- [ASSIGNMENT]: Take the lines below beginning at the line that has "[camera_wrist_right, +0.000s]" and stopping after the line that has "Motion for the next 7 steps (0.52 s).", and print them exactly as they are, with no other lines.

- [DATA FOR ANALYSIS]:

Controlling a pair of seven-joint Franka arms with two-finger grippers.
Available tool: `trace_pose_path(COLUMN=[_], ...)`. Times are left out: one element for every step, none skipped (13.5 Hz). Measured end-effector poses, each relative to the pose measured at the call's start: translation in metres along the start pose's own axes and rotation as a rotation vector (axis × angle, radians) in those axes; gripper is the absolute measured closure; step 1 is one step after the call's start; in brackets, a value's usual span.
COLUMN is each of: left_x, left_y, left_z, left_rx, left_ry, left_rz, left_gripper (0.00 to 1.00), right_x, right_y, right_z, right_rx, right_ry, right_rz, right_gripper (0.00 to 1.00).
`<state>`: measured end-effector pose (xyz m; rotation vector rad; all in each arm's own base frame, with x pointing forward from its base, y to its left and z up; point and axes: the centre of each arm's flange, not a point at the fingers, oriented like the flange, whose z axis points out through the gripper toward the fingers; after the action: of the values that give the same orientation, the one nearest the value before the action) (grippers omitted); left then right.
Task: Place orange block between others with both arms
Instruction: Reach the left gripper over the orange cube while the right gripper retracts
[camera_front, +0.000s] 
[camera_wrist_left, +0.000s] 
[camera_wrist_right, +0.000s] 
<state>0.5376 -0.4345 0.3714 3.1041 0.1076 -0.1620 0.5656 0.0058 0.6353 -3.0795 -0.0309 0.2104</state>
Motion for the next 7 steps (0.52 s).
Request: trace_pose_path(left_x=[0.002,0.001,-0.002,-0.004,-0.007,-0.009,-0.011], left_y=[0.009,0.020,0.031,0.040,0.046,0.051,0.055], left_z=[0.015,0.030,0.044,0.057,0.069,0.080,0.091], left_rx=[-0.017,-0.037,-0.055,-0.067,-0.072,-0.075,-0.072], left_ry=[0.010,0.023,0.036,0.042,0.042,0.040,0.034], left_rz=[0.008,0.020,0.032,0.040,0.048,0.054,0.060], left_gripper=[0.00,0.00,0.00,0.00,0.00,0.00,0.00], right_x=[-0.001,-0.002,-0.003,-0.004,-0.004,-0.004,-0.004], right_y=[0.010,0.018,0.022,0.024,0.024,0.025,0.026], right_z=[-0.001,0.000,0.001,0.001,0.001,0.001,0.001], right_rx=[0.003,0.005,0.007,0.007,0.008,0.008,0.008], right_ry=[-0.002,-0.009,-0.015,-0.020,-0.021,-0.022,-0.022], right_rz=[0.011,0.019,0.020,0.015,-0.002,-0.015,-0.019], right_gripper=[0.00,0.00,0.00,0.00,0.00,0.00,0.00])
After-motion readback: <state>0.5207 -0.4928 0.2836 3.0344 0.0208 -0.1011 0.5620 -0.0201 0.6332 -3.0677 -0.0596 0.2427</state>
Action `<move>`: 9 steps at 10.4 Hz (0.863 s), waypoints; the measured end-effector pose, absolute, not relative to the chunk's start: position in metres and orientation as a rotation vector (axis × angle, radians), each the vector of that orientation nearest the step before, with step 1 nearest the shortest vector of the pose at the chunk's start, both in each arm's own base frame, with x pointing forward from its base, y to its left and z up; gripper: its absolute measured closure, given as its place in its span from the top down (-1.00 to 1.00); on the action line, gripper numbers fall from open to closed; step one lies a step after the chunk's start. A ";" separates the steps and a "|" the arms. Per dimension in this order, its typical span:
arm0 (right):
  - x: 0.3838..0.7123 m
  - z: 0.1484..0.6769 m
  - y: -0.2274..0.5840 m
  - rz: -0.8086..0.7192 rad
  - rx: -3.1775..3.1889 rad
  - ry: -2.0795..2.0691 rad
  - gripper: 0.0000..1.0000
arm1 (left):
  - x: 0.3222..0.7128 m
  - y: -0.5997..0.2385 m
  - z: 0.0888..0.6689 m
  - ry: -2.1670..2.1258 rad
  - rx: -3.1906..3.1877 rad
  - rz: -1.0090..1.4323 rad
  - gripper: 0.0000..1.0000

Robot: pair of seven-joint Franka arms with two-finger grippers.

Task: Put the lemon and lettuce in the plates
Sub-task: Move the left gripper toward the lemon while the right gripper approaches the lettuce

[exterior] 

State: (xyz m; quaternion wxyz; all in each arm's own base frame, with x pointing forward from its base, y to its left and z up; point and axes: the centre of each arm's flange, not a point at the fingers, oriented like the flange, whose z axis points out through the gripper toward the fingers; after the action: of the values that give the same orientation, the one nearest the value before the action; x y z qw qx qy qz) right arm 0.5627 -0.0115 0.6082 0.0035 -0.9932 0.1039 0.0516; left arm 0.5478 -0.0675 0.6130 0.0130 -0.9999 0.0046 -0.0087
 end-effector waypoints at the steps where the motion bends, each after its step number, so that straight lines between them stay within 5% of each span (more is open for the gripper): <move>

- [RESPONSE TO THE EXERCISE]:
[camera_wrist_right, +0.000s] 
<state>0.5376 -0.4345 0.3714 3.1041 0.1076 -0.1620 0.5656 0.0058 0.6353 -3.0795 -0.0309 0.2104</state>
Motion for the next 7 steps (0.52 s).

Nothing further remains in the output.